疲労感 慢性疲労症候群について
疲労感は、疲労を感じることです。日本人の6割が疲労感を感じているといわれています。具体的にはからだのだるさ、からだが重い、なんとなく疲れやすい、息切れがする、動悸がするなどの様々な症状があります。
また疲労とは、心身へのストレスが一定期間与えられた結果、本人が自覚するか否かにかかわらず、心身の活動性が一時的に低下した状態と考えられます。心身の活動性の低下は、活動の量、活動の質を低下させることにつながります。疲労感というのはからだを休めた方がいいという自分自身からのシグナルですから、体を休める必要があります。
ただ休めば、疲労は改善するかというと、病的状態に陥った疲労では休養だけでは回復するのは難しく、マッサージや鍼灸治療などで、疲労回復を促進するといったことが必要になります。
疲労の原因
疲労は身体的な疲労と精神的な疲労に分類されます。身体的疲労はさらに運動労作によるものと、内科的な疾患などの関連によるものかが考えられます。
疲労の原因には心身の過労を招くものすべてが含まれます。スポーツやレジャーなどでの過度な運動、長時間の労働、内科的な疾患、精神的な消耗、職場・家族・友人関係などでのストレス、神経症・うつ病などの精神疾患、自律神経失調症などが原因となります。
現在はパソコンを使用するときなど長時間の座った姿勢で、眼と首と腕を酷使し、脳を働かせ続ける作業が少なくありません。そのため疲労感を肩こりや首こり眼精疲労と訴えることも多いです。
疲労感に対する鍼灸治療
疲労感に対する鍼灸治療は西洋医学的アプローチと東洋医学的アプローチを用いて行います。
西洋医学的アプローチ
現代医学的には疲労するとその部に乳酸や老廃物などの疲労物質が停滞し、筋肉をはじめとして、心身の活動に支障をきたすと考えられます。したがってこの老廃物をスムーズに排除するように血液循環を改善して疲労物質を取り除くことを目的として鍼灸治療をおこないます。
筋肉の緊張やこり、だるさなどのある部位に鍼やお灸を行い、血行改善を図ります。背中や腰の張りが内臓由来であると考えられる場合には自律神経反射である体性ー自律神経反射を利用して内臓の機能を改善し全身状態を整えます。
東洋医学的アプローチ
東洋医学では疲労のことを労倦といいます。私たちのからだは五臓六腑がしっかりと働くことで、気・血・水をつくりだし、これらが体内をスムーズに循環することによって健康状態が保たれているといわれています。しかし過度な労働、長期にわたる疾病、飲食の不摂生、過度な感情の動きによって五臓六腑の働きに異常が生じ、気を虚損することで疲労感を感じます。
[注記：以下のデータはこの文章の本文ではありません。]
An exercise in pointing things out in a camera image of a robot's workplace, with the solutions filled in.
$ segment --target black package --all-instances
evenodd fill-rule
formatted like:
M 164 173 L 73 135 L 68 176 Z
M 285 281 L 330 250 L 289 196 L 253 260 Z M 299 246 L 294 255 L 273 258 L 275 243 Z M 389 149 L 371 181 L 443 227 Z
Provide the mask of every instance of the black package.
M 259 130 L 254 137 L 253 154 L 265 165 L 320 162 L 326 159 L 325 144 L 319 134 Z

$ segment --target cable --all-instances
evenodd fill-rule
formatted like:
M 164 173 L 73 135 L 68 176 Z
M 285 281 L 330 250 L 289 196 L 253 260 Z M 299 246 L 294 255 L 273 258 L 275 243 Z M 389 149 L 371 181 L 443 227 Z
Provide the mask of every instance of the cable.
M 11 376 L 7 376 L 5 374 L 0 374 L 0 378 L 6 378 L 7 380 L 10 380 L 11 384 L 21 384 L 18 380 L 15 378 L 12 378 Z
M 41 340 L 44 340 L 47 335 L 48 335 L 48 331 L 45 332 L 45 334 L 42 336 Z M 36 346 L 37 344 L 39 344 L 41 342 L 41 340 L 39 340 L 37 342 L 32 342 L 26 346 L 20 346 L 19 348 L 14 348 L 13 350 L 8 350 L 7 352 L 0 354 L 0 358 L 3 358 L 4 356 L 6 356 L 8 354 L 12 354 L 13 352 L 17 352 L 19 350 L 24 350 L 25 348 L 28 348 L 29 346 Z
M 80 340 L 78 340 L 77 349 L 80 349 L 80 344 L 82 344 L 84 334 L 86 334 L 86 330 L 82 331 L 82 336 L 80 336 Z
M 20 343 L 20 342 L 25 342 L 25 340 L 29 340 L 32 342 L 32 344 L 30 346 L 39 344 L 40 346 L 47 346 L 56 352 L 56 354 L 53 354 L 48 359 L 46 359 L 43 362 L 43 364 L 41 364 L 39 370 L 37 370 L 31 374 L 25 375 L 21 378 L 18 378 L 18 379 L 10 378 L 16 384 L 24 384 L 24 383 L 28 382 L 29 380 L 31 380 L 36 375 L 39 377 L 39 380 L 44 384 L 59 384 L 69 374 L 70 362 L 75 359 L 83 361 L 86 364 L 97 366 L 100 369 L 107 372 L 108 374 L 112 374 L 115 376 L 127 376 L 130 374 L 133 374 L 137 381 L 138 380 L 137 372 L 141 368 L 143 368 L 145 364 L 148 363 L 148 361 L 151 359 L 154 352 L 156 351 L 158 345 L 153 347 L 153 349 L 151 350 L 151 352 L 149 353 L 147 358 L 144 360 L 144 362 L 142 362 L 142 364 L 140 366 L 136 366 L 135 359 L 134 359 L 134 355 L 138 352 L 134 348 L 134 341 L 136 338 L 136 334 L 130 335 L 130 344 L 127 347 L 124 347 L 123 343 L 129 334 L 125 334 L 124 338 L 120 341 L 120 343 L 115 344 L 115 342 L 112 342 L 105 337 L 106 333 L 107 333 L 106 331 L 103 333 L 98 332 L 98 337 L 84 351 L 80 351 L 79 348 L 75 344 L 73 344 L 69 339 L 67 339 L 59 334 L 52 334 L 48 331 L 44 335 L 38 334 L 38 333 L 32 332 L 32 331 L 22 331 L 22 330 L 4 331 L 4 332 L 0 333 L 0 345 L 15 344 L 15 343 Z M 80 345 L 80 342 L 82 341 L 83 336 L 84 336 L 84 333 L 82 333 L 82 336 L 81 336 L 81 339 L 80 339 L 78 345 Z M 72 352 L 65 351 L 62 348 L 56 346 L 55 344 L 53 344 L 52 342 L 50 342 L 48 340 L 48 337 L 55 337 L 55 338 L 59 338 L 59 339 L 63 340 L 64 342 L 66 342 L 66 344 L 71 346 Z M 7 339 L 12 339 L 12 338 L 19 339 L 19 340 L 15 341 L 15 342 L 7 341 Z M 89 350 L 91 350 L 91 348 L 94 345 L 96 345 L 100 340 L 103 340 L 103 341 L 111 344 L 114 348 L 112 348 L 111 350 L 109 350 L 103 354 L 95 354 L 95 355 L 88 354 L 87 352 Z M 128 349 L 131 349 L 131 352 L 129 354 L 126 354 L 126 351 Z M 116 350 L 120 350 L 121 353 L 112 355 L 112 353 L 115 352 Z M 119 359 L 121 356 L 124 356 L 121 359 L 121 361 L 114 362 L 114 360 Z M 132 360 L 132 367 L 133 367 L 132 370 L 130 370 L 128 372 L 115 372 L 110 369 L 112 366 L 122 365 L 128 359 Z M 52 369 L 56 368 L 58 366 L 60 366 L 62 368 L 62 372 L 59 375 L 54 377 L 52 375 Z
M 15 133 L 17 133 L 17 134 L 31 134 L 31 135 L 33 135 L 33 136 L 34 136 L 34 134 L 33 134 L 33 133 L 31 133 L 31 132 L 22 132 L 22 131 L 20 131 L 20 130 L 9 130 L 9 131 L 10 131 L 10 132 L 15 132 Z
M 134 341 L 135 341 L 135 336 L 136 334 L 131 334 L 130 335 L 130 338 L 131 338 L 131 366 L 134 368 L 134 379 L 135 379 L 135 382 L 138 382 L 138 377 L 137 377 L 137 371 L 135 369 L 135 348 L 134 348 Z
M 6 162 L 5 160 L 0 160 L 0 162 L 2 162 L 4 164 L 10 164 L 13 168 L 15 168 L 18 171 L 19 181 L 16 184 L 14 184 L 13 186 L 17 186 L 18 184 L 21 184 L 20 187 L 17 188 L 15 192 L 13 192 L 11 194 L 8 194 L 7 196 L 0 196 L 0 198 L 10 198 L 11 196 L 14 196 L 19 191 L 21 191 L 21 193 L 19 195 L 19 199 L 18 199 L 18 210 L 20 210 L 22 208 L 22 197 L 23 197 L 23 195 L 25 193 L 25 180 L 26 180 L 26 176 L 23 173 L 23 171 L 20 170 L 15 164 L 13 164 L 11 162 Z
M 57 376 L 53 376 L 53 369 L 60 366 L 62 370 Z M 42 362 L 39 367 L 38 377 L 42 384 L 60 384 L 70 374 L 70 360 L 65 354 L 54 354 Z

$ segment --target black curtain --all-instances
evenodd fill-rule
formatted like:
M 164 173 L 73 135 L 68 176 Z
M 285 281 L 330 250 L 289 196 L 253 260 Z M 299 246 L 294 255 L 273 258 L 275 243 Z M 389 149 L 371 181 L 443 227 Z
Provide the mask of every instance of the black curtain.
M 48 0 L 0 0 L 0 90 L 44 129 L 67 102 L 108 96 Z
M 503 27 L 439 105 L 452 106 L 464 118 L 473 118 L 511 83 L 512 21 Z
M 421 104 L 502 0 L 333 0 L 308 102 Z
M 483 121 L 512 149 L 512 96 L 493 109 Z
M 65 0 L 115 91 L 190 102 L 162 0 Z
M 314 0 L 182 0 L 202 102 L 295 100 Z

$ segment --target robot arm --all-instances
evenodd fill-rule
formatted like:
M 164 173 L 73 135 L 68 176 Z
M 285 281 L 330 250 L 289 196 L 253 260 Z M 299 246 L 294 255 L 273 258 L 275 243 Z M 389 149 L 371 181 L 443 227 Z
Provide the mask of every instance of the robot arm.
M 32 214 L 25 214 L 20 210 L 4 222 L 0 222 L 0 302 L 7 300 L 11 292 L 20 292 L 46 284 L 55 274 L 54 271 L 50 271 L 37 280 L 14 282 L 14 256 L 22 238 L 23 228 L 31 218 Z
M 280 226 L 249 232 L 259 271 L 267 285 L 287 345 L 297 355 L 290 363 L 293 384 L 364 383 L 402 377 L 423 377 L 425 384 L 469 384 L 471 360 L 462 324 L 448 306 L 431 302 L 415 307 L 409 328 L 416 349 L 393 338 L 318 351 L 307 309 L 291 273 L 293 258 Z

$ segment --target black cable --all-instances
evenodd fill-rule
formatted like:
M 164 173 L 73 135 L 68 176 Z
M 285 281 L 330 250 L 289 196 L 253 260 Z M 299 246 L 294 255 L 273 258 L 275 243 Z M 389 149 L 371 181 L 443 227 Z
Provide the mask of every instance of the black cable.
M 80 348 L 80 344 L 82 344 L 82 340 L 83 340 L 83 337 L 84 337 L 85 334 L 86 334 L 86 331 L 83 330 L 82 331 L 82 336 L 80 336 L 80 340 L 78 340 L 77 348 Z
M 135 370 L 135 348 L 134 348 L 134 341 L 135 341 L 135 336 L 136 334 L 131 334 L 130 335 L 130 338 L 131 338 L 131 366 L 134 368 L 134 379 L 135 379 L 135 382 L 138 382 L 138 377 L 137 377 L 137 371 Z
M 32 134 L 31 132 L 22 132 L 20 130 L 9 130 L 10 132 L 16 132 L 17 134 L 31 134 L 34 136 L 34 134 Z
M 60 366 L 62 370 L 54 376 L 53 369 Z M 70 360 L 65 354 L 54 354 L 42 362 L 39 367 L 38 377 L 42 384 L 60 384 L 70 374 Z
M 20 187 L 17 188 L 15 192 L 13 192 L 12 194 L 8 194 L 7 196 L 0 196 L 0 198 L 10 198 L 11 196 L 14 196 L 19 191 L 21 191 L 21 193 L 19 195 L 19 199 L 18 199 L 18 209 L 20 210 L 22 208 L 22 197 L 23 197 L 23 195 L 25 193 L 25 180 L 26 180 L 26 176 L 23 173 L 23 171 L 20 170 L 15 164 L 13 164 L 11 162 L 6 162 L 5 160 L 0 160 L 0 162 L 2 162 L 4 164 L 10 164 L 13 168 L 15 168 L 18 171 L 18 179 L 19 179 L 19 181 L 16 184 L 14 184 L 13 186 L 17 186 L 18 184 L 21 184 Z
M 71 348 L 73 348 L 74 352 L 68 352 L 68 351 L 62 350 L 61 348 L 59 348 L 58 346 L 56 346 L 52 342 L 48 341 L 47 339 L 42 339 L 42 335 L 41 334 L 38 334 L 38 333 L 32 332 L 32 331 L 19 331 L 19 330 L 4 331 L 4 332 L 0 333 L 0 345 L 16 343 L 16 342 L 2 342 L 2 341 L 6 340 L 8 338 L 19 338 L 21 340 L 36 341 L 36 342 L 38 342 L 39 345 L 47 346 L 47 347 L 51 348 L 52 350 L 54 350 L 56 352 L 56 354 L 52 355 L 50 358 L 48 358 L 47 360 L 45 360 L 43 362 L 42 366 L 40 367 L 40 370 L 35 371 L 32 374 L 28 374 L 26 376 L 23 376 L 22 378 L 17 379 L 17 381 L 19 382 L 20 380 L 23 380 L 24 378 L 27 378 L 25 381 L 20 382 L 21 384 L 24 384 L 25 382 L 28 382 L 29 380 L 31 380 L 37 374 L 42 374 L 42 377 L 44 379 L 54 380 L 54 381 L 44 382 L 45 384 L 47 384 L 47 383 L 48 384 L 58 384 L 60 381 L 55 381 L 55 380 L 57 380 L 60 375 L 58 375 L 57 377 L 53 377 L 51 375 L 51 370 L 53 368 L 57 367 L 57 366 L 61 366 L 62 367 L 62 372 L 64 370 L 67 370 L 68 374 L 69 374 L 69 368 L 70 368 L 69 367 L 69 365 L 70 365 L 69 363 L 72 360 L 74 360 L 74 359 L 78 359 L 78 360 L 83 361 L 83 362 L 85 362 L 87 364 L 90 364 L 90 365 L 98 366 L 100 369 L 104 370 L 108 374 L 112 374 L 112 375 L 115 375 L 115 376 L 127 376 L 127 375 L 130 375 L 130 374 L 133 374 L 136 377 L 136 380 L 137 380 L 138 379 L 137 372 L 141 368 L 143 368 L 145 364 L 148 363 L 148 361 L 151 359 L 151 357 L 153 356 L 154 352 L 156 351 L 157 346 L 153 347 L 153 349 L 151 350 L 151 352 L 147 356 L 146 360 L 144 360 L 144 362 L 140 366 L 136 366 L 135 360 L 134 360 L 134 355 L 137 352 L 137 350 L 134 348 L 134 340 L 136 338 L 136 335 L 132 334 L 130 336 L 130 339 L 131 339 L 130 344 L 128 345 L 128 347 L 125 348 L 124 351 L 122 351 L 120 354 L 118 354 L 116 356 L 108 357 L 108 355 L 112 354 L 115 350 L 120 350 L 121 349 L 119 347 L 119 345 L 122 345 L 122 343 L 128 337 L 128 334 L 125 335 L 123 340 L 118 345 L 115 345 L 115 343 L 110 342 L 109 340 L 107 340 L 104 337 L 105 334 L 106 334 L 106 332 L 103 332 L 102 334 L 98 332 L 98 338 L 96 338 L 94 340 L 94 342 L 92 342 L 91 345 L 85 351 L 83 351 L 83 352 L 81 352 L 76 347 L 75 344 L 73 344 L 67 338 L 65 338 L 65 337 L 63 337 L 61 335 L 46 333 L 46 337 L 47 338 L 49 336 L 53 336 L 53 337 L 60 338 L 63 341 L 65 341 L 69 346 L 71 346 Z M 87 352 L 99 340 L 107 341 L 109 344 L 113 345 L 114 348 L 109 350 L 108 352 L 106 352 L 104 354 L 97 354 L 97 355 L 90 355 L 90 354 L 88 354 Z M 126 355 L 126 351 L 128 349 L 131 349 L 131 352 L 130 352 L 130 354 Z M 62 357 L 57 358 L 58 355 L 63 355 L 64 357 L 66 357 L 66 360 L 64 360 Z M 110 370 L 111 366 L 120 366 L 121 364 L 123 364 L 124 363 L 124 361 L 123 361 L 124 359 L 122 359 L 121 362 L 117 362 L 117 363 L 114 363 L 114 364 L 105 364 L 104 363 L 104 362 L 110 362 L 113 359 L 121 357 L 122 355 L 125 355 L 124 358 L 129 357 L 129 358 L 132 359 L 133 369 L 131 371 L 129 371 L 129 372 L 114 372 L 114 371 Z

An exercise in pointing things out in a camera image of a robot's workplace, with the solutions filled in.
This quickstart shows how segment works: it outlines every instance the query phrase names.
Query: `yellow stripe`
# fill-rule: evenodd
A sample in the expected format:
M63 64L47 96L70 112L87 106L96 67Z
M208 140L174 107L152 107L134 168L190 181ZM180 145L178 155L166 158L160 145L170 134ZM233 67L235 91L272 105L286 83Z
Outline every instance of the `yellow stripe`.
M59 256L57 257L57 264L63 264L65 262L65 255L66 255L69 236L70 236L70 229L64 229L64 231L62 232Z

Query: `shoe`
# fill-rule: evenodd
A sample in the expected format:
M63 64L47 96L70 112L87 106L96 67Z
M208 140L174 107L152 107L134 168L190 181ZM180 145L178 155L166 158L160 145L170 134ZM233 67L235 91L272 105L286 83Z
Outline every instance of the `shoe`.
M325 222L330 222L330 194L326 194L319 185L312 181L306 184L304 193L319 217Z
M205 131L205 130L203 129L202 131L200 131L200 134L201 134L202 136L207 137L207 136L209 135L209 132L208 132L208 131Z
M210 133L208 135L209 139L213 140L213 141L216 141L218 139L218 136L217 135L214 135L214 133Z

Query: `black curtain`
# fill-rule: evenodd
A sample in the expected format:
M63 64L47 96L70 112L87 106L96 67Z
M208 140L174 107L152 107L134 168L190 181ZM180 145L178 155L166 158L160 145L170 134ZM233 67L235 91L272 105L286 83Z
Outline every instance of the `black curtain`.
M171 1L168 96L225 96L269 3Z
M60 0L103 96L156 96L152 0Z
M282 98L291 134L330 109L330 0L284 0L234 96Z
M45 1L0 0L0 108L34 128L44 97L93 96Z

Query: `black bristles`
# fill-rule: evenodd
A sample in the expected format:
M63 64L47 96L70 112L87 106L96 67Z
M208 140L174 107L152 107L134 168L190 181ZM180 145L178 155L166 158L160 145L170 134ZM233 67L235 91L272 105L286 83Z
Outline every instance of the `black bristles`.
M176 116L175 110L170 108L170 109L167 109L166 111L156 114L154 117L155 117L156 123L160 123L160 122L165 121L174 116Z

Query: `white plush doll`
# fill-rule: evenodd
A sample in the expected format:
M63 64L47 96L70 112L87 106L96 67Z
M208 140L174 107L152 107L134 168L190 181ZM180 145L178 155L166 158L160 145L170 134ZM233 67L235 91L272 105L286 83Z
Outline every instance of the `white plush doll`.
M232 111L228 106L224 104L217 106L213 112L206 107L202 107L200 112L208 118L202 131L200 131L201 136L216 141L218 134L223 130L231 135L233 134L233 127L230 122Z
とりわけ、疲労感は脾臓と腎臓の関連が強く、原因としては次のようなものが考えられます。
気虚
多くは、臓腑の働きが悪くなったり、重病や久病などで元気が損傷して起こります。顔色が青白い、皮膚にはり艶がない、めまい、耳鳴り、心悸、疲労倦怠感、無気力、動くと汗をかきやすいなどの症状があらわれます。
脾虚
脾気の虚損によっておこります。思い悩みすぎたり、不安な状態が続いたり、食べ物をあまり食べなかったりすることでおこります。手足に力が入りにくく、食欲不振、食後におなかが張りやすい、めまい、倦怠感、顔が黄色っぽくなるなどの症状があらわれます。
腎虚
腎気の不足によっておこります。生まれつき虚弱体質だったり、過度の労働、房事過多などによっておこります。精神的な疲労・めまい・耳鳴・健忘・遺精などの症状があらわれます。
疲労感によく使うツボ
鍼灸治療には関元・気海・足三里・照海・三陰交・中脘・建里などのツボをよく用います。元気を補い、胃腸の働きを改善し、消化吸収などを改善させる働きがあります。消化吸収が良くなることで、気の生成がされやすくなり疲労感の軽減につながります。
疲労感は体からのシグナルです。疲労感を感じたら、無理をせずに休養をとるようにしましょう。休養をとっているのに症状が改善されない場合は自然治癒力が低下していますので、鍼灸治療で元の状態に戻すことをおすすめします。